President Nicolás Maduro’s government has countered that Washington’s objective is to seize Venezuelan resources and has accused the United States of piracy following the seizure of two oil tankers carrying Venezuelan crude.
Here is an overview of the nationalization process and subsequent developments in the oil sector:
The 1976 nationalization
On Aug. 29, 1975, Venezuela published the Organic Law Reserving the Hydrocarbons Industry and Trade to the State, known as the Loreich, which set Jan. 1, 1976 as the date on which all oil concessions operating in the country were declared void.
Before nationalization, Straka said, oil production was carried out by private companies, mostly backed by foreign capital, although “technically registered in Venezuela.”Under the reform, the state reserved the exclusive right to explore, exploit, refine and export oil.
To manage the industry, Pérez’s government created Petróleos de Venezuela (PDVSA) in 1975, which assumed the assets of foreign oil companies operating in the country.
The nationalization “replaced concessionary companies, both domestic and foreign, with state-operated firms, PDVSA and its subsidiaries,” Dobarro said.
Dobarro, who served during President Rafael Caldera’s second term (1994–1999), noted that the policy was “widely discussed and debated” and said it can be described as broadly consensual among the political forces of the time.
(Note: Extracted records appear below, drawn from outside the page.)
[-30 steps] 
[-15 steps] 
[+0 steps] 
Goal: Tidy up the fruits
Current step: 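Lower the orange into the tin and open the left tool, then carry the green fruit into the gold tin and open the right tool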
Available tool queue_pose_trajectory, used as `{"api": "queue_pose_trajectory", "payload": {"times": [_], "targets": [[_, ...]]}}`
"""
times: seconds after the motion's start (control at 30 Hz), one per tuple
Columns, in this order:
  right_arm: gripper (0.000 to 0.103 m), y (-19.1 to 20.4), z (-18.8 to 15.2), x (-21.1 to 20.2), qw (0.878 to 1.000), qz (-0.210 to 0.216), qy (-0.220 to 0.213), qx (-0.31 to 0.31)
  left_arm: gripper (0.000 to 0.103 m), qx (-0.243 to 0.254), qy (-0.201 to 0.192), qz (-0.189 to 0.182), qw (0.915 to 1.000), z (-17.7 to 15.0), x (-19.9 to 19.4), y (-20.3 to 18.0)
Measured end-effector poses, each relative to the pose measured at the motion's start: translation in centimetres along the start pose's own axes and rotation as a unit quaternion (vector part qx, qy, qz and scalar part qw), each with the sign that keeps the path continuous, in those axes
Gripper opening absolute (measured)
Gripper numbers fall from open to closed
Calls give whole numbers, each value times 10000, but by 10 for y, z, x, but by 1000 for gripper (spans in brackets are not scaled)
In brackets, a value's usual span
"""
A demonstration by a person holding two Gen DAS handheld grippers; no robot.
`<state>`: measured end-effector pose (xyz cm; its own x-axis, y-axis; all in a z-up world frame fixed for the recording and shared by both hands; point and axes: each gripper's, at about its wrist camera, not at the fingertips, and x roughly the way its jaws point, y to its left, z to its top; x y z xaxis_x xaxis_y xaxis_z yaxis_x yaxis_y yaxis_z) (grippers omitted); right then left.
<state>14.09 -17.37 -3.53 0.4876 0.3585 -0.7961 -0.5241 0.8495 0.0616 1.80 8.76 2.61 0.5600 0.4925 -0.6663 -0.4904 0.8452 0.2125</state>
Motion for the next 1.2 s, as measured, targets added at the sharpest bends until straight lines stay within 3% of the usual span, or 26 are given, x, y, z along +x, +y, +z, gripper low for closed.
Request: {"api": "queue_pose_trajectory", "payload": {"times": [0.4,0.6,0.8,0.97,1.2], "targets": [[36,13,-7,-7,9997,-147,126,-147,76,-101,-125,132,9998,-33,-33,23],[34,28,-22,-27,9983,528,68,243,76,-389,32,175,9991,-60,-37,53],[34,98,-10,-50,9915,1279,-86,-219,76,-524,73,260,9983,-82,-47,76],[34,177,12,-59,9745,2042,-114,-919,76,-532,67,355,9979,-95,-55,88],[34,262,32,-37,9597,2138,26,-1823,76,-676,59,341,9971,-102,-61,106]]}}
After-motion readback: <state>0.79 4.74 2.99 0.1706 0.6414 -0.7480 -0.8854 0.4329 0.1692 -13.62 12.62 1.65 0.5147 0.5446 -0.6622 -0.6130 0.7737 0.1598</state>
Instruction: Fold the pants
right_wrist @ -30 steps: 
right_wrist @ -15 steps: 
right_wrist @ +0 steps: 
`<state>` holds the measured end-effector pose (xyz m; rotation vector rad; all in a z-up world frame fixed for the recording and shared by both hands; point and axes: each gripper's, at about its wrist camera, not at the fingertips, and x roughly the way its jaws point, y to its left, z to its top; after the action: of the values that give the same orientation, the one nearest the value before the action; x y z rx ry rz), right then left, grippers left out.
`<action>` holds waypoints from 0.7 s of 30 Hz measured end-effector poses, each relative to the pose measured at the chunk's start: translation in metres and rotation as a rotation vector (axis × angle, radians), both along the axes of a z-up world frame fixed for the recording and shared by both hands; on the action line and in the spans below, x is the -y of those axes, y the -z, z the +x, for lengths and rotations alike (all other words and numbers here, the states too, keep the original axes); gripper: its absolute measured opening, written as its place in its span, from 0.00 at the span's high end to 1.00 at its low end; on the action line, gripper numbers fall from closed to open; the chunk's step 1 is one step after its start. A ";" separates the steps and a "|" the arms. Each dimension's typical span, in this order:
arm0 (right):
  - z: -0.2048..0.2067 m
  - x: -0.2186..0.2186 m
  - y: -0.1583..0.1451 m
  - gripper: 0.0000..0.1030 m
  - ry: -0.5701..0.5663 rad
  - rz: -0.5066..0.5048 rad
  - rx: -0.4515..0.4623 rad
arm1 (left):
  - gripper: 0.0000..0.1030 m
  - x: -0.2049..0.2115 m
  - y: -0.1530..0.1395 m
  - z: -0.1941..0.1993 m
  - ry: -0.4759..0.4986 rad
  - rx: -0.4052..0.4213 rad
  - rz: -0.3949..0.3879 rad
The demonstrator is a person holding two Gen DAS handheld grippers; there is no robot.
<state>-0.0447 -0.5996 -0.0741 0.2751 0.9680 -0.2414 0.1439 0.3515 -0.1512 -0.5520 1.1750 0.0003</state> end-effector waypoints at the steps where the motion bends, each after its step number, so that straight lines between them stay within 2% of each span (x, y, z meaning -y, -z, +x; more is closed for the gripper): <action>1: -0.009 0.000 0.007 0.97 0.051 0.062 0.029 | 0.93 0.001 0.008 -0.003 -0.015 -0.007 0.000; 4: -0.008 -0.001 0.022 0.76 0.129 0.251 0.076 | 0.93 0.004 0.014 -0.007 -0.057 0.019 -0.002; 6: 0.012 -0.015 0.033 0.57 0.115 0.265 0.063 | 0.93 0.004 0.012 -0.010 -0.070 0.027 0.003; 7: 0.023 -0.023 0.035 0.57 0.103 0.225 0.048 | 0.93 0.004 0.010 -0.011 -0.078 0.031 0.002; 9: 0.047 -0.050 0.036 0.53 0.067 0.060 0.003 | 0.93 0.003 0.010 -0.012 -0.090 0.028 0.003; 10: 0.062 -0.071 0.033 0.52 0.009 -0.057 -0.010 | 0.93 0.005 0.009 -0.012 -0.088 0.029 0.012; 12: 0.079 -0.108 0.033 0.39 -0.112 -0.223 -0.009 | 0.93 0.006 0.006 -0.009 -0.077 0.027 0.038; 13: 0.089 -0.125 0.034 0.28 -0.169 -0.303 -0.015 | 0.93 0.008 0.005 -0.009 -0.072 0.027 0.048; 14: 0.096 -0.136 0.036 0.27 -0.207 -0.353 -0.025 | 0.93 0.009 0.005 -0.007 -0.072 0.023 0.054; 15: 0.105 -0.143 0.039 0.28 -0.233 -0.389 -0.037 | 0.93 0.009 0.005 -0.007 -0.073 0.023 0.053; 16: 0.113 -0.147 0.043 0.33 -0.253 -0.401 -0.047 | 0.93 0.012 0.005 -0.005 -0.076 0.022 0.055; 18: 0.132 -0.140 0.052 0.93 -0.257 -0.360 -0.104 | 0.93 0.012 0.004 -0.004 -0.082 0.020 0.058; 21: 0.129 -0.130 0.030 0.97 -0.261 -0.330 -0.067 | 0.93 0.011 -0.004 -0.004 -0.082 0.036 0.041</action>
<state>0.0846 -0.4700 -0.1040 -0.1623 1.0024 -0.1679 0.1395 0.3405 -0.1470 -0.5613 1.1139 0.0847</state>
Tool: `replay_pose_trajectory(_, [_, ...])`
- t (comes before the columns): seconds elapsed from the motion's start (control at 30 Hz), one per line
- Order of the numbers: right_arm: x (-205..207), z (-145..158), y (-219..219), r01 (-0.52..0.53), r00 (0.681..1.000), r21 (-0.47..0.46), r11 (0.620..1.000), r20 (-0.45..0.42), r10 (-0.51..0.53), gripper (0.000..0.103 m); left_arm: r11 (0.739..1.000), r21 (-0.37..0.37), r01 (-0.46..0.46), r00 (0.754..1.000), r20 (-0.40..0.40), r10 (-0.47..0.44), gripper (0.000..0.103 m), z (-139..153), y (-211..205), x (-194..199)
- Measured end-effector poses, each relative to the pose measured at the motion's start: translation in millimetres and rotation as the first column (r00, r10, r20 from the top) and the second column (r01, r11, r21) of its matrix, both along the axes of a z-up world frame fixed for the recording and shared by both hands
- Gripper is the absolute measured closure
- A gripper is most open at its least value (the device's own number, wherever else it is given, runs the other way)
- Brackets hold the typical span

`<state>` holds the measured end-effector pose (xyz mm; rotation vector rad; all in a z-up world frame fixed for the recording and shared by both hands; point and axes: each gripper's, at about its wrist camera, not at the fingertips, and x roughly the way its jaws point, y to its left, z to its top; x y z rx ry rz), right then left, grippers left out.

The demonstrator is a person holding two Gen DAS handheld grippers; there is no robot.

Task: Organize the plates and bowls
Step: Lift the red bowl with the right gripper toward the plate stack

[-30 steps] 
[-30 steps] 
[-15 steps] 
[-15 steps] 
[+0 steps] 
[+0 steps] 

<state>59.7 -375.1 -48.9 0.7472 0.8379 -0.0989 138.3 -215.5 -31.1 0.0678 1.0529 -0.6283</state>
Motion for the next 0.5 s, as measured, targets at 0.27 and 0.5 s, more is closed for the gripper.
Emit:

Straka added that in the 1990s Venezuela reopened its oil sector to foreign investment to attract capital, allowing international companies to return through operating agreements.
The Chávez era
The situation changed under President Hugo Chávez, who took office in 1999 and died in 2013.
Chávez deepened an already existing state control of the sector, particularly after 2007, when he forced foreign oil companies into joint ventures with PDVSA, Straka said.
“Chávez prohibited foreign companies from operating independently and required them to form mixed enterprises with PDVSA,” he said. Under the new framework, private firms were limited to minority stakes.
In 2007, Chávez also mandated that PDVSA hold a majority share in all oil projects, recalled economist Francisco Monaldi, director of the Latin American Energy Program at Rice University.As a result, Venezuela expropriated assets from companies such as ExxonMobil and ConocoPhillips, which refused to accept the new terms.
Both firms pursued international arbitration and obtained rulings ordering Venezuela to pay compensation.Monaldi also noted that PDVSA lost much of the operational autonomy it had enjoyed since its creation, as its revenues were redirected to fund government social programs.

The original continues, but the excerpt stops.